Whether or not the case is ever overturned, Boyert noted the value of revealing and discussing the very real psychological turmoil many women experience following abortion.
“No matter what happens, even if the courts strike it down, look at all the good coming from it,” she said. “It’s an opportunity to share and to learn from people and to reevaluate the horrible scourge on our land.”
In another pro-life development, Parker reported that U.S. Sen. Sam Brownback (R-Ks) held a hearing of the Senate Judiciary Committee’s Constitution, Civil and Property Rights subcommittee on June 23 examining the consequences of Roe v. Wade and Doe v. Bolton, the first in a series of hearings that will highlight the effect some of the court’s decisions have had on American life and government.

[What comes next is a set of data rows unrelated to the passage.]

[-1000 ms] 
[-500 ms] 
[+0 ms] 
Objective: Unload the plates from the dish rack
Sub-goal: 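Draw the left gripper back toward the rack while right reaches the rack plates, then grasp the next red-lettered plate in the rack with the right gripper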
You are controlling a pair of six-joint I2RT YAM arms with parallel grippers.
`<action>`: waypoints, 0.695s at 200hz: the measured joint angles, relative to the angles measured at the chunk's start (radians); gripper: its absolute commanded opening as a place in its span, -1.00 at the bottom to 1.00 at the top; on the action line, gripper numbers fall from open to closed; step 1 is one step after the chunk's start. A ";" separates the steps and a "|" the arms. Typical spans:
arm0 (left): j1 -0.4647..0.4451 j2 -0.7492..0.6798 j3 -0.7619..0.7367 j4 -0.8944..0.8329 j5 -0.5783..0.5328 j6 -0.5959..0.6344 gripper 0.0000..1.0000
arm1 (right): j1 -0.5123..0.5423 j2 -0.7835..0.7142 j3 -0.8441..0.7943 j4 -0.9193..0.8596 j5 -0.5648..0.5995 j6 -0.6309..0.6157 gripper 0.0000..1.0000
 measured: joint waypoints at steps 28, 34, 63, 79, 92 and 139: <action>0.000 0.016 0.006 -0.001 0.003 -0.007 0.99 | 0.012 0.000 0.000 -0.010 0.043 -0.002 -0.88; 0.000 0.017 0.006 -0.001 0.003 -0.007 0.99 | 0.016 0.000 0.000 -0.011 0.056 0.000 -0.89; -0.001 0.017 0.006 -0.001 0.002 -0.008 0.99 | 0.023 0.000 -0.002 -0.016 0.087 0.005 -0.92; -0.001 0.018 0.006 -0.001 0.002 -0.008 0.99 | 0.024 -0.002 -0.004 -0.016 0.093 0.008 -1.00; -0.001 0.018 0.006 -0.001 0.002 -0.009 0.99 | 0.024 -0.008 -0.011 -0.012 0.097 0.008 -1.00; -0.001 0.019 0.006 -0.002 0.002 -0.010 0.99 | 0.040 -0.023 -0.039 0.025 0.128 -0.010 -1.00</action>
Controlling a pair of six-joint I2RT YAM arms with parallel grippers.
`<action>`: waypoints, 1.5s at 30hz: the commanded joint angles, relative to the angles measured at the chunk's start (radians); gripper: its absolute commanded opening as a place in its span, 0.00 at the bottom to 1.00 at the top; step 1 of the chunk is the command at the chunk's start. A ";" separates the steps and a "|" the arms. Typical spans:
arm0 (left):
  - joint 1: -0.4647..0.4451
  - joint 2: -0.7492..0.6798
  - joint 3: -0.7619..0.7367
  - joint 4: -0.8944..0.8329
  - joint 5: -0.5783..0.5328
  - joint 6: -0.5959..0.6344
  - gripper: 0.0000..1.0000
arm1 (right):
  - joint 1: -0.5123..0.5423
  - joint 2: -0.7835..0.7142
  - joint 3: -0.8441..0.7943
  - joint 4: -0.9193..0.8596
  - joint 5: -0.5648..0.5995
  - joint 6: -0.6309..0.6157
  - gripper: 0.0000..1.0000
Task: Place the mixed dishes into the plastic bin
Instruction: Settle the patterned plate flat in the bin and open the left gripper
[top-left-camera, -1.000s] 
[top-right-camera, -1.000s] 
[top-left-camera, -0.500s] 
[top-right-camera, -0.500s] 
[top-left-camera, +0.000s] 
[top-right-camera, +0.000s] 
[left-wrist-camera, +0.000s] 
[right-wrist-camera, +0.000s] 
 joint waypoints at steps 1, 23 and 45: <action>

Cano and McCorvey testified on negative effects of the decisions, along with Teresa Collett, professor of law at the University of St. Thomas Law School in Minneapolis and M. Edward Whelan, president of the Ethics and Public Policy Center in Washington. Dr. Ken Edelin, associate dean of the Boston University School of Medicine, R. Alta Charo, professor of law and bioethics at the University of Wisconsin Law School, and Karen O’Connor, professor of government at American University, testified in support of Roe v. Wade.
“It was a historic day to have two plaintiffs testify before Congress that abortion was wrong and should be overturned,” Parker said.
Mark Pattison in Washington contributed to this article.